This post is the opinion of Fantastic Reviewer Aaron Hughes. That's me. I posted this on Facebook last week and got hundreds of comments from folks who agreed and disagreed, mostly politely with a few moronic insults thrown in for variety. I have some follow-up thoughts I intend to post here soon, regarding "Literary Tastes" and "What to Do."
THE SAD PUPPIES
For decades, the Hugo Awards have been the most significant literary award there is. Most any year, I would put the Hugo-winning novel up for comparison against the Pulitzer or National Book Award winner without hesitation. I am proud to be part of the community that creates and recognizes the fiction that wins Hugo Awards.
Three years ago, I shared a room at Worldcon with a fellow new SF writer. He had written a wonderful novelette that year, which I enthusiastically nominated for a Hugo and was delighted when it made the ballot. I was proud and excited to get to spend time with a nominee for the award that has always been, to me, the most meaningful and important award of all.
Sadly, ironically, that roommate was Brad Torgersen, who this year has led a deeply contemptible campaign to game the Hugo Award nomination process, a campaign whose remarkable/regrettable success has perhaps permanently destroyed the awards that always meant so much to me.
His "Sad Puppies" group (in conjunction with the "Rabid Puppies" led by the deplorable Vox Day) agreed on a group of Hugo nominees, then voted AS A BLOCK to get them on the ballot. The critical feature of their campaign was the block voting. The way Hugo nominations work, 200 people nominating as a block can overwhelm the votes of 2000 people voting their individual preferences. That's just what the Sad Puppies did. The Hugo nominations were announced today, and the Sad Puppy selections comprise most of the ballot, including nearly every fiction nomination.
This was a deliberate attempt to game the system, rendered all the more appalling by how well it worked.
The Hugo Awards this year will be nearly meaningless. Any winners will be justifiably tainted by the misuse of the nominating process. And there may not be many winners, if the predictable flood of "No Award" ballots materializes. (The way the Puppies gamed the nominating process doesn't work on the final ballot.)
Even worse, the response in future years to try to address the gamesmanship, whether it's changing the rules or forming up competing slates for people to vote for in blocks, may well leave the Hugos permanently wrecked. What a terrible shame.
Let me forestall some likely straw-man responses:
First, I understand the Puppies were motivated in part by the desire to make a political statement, but I do not care about the Puppies' politics. I am to the right politically of 90% of the SF/F community. I'm more likely to agree with Brad or most of the Puppies on a political issue than, say, John Scalzi. I don't see that as a reason to wreck the Hugos, which should be about great writing, not politics. The Puppies say there already is politics in the Hugos. That's like saying some people are mean, so therefore I'm deliberately going to be as big a prick as possible to everyone I meet (which I suspect was actually Vox Day's logic). What the Puppies have done should be contemptible to anyone who cares about SF/F as a branch of literature, regardless of their politics.
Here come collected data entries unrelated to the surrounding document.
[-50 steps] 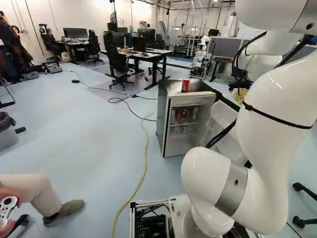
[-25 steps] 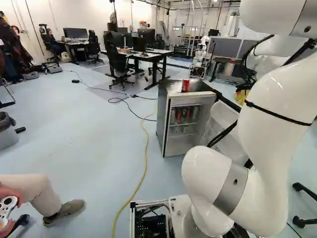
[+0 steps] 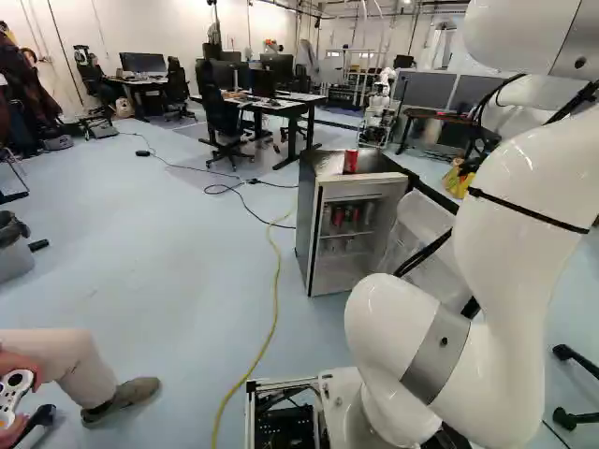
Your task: Grab a drink from the fridge
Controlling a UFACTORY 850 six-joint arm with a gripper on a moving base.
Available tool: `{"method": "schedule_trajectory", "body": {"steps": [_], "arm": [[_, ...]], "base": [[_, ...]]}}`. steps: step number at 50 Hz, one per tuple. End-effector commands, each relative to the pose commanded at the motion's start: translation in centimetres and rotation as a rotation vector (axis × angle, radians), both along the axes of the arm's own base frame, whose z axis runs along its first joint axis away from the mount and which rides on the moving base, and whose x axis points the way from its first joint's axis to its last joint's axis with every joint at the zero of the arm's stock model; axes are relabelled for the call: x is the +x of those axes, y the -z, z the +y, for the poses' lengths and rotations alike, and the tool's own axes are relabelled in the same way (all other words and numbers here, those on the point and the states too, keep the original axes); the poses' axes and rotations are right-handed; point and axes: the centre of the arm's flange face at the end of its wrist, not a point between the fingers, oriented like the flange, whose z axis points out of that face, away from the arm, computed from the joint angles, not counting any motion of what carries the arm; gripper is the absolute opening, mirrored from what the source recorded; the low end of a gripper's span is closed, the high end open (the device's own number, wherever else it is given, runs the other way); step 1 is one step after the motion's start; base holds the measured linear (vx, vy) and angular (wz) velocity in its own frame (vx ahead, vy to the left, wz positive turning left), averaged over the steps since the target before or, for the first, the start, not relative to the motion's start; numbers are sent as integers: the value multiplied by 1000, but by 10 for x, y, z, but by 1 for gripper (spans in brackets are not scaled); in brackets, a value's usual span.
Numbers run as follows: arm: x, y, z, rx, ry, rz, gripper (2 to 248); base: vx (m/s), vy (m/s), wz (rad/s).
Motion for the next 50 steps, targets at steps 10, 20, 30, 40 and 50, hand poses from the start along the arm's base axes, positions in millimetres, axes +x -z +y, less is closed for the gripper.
{"method": "schedule_trajectory", "body": {"steps": [10, 20, 30, 40, 50], "arm": [[0, 2, -16, 33, 20, 0, 247], [-1, 4, -31, 66, 39, -2, 247], [-1, 9, -47, 102, 56, -2, 247], [1, 22, -64, 148, 72, 4, 247], [2, 38, -82, 196, 87, 10, 247]], "base": [[0, 0, 0], [0, 0, 0], [0, 0, 0], [0, 0, 0], [0, 0, 0]]}}
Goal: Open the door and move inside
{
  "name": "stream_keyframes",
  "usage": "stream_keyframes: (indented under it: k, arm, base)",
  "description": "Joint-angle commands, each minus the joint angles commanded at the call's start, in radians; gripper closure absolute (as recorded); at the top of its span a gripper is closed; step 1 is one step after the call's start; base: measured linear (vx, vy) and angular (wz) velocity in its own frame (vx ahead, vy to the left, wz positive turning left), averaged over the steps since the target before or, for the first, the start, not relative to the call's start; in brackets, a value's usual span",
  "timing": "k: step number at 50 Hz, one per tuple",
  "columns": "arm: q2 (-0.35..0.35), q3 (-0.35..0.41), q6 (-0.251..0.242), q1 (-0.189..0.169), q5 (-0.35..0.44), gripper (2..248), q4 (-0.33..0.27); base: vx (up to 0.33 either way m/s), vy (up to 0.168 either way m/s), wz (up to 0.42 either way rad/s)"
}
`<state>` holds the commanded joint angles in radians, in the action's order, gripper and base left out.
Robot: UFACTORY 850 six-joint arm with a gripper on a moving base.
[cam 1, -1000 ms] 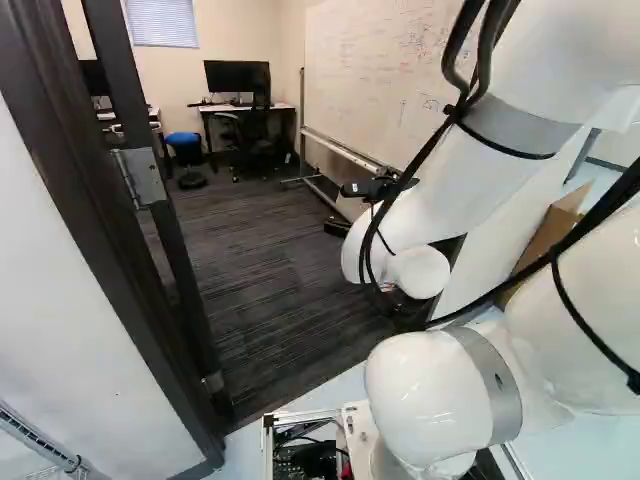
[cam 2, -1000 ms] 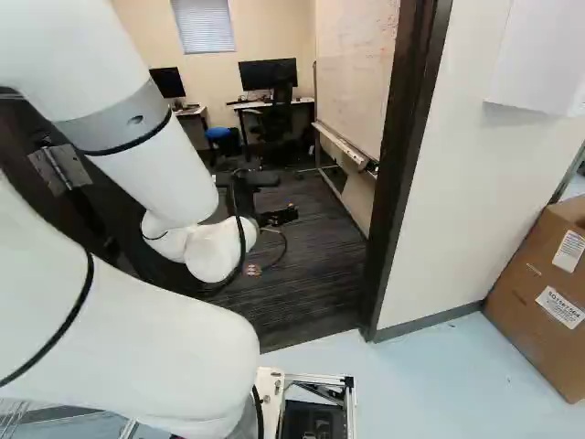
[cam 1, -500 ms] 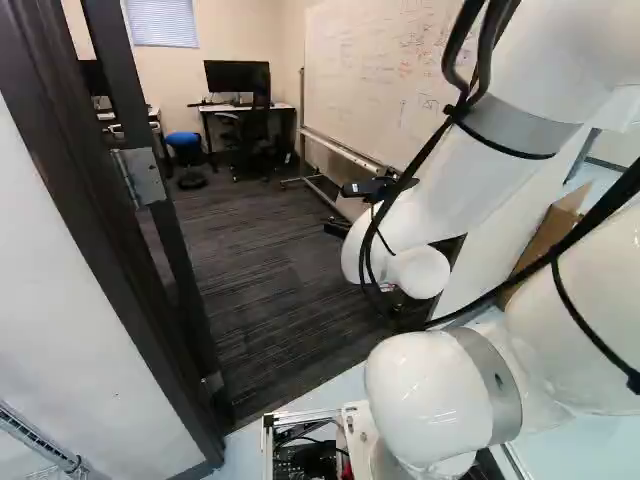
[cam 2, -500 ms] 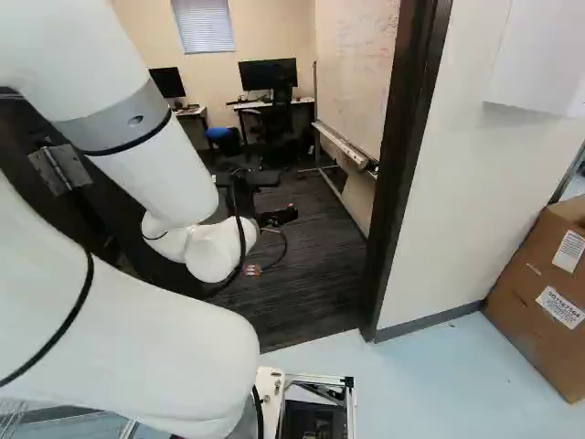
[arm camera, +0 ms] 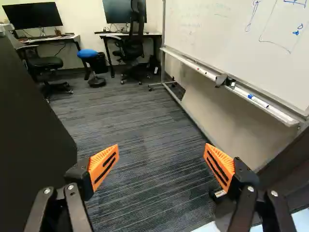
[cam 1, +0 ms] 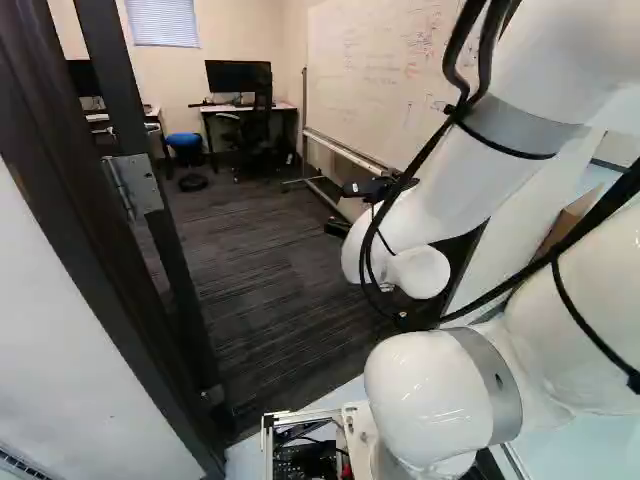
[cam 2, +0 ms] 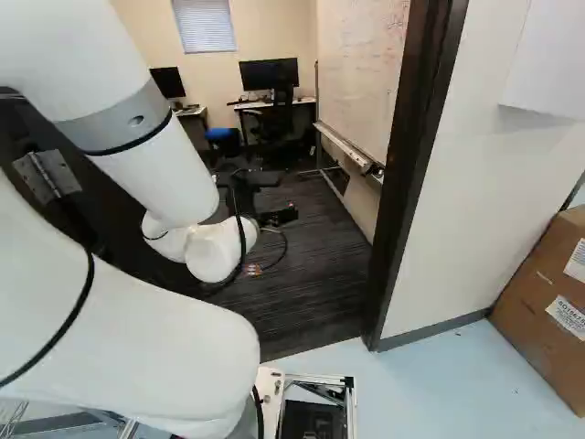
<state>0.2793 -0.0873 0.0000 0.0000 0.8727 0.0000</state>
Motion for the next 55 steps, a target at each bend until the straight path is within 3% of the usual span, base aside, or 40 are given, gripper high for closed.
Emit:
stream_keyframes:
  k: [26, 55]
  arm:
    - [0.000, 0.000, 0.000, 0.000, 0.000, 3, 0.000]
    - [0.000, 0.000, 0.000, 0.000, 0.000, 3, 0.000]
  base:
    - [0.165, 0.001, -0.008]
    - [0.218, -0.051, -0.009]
Second, I don't especially care that the Puppies have different tastes in fiction than I do. If any of this year's nominees are as dreadful as Vox Day's nominated story last year, it will make me wonder if the people nominating actually read what they nominated. But if they did and they like it, that's fine. Just don't stuff it onto the ballot by gaming the nominating process. I've suspected that's happened before and I didn't like it, but it's never been done this effectively on such a destructive scale.
Third, I would never presume to say any of the Puppies are not true fans. If you like to read SF/F, then you're a fan, and no one has a right to declare otherwise. What's more, if they make up a majority of the Hugo voters, then something they like should end up winning. But I don't think they do. I think they are a minority that has squeezed all the stories preferred by the majority off the ballot by gaming the system. That sucks.
Finally, this is not personal to me. The only Sad Puppy organizer I know is Brad, who is a great guy, albeit deeply misguided in this instance. Several of the Puppies' nominees are nice people and good writers. I sent a note to Annie Bellet when her story came out congratulating her on writing such a good piece. I presume the Sad Puppies are a group of mostly decent people, who have collectively done a terribly unfortunate thing.